1920! Not even 100 years ago!
We can thank Lucy Burns and lots of other brave and active women for the fact that women finally were given the right to vote.
Remember the conundrum of a disenfranchised minority or other group: you cannot vote to give yourself the right to vote...because you cannot vote!
So you have to beg the powers-that-be to give you the right to vote!
“Please, sir, mightn't I have the opportunity to cast a vote?”
So what did women do to obtain suffrage?
They made speeches on street corners, organized groups to work on the issue, organized parades, talked to lawmakers, wrote opinion pieces to newspapers...
Lucy Burns started her fight in the United Kingdom, even though she was American (she was born in Brooklyn, NY, on this date in 1879). She'd been going to graduate school in Germany, and visiting the U.K., she ran into Emmeline Pankhurst and her daughters. She was so impressed with their struggle to earn the right to vote, she quit school and joined their efforts.
Burns met another famed American suffragist, Alice Paul, in England. You'll never guess where....at a police station! Both women had been arrested for taking part in demonstrations, and Paul noticed an American flag pin in Burns's lapel. They soon were good friends, and when they returned to the U.S., the two women joined the national women's suffrage organization. Later they worked together to form a Congressional Union and the National Woman's Party.
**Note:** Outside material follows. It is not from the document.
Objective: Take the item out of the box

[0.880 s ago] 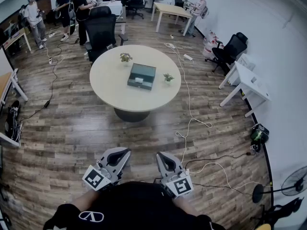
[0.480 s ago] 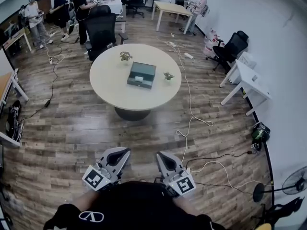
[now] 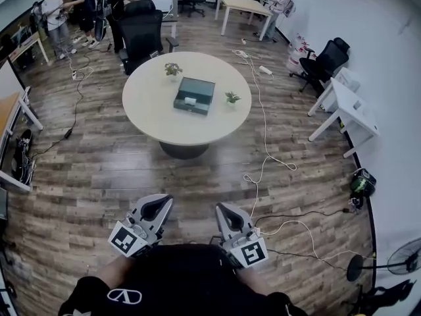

They created banners, held rallies, lobbied Congress, published articles, taught women, and supplied reporters with news bulletins. They picketed the White House.
When Paul and Burns were in jail, they organized protests with the other prisoners, and they held hunger strikes while stating that they were political prisoners, in an effort to draw attention to their cause.
Of all the well-known American suffragists, I read, Burns spent the most time in jail.
Finally, after a decade of work and suffering-for-suffrage, Burns saw the 19th Amendment pass and become ratified. Women could finally vote everywhere in the United States.
If you imagine Burns being overjoyed, you'd apparently be wrong. Apparently she was pretty bitter towards the great majority of women, who hadn't done anything to win the right to vote, and she was sick and tired of fighting. She said, “I don’t want to do anything more. I think we have done all this for women, and we have sacrificed everything we possessed for them, and let them fight for it now. I am not going to fight anymore.”
And she quit politics, raised her orphaned niece, devoted herself to the Catholic Church, and lived to be an old lady. She died in 1966.
I hope that she would be even happier if she could see women achieving in politics today – including, I hope, a woman becoming a president less than a century after she and other suffragists won for all American women the right to vote!